Assignment
Each line below that contains "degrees" counts once; report the total and nothing more.

Data extracts

BEGIN

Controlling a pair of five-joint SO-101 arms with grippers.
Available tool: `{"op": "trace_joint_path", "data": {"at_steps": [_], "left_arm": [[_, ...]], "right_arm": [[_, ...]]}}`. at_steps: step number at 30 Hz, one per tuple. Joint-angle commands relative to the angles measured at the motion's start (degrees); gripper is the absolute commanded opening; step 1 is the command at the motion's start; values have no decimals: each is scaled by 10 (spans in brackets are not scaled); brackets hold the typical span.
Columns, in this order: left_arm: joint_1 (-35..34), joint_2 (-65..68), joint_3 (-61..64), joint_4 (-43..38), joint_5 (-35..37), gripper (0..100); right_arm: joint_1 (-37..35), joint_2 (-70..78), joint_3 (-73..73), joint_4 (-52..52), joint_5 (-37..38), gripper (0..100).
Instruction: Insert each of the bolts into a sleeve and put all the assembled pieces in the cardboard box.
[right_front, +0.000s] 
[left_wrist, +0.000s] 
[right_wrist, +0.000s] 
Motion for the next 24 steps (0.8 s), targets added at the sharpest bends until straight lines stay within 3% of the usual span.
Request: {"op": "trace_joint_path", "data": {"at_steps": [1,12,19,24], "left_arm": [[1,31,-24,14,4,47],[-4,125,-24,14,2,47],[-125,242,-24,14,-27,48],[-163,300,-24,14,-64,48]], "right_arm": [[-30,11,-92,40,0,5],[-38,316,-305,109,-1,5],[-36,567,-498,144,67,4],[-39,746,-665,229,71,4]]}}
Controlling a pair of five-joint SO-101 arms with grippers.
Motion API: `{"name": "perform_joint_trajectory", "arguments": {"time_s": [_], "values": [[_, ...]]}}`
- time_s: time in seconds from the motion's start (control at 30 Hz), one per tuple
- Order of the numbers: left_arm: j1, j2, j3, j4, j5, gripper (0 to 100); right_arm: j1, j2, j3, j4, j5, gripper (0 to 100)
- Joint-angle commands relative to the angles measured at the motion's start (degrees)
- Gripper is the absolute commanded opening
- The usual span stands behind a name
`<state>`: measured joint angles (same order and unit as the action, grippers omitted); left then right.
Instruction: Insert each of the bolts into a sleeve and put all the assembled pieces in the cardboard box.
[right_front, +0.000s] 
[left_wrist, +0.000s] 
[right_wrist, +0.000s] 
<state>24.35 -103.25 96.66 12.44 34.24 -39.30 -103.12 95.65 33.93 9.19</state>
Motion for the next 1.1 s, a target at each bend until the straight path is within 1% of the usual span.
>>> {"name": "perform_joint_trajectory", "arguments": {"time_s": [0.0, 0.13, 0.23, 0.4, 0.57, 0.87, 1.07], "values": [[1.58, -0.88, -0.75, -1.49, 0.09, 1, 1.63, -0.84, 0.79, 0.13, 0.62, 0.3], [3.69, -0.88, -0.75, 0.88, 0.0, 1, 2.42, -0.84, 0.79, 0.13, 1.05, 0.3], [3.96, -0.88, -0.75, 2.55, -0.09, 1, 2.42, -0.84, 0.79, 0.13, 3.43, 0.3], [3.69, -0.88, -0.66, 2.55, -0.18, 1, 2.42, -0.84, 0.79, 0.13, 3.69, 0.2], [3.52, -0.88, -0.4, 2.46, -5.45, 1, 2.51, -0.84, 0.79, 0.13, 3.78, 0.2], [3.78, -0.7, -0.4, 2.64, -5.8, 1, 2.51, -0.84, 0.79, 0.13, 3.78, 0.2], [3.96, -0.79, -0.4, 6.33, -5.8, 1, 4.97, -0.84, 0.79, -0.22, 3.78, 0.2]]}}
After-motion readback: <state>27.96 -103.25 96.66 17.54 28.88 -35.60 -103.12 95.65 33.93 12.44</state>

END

Solution to this exercise
2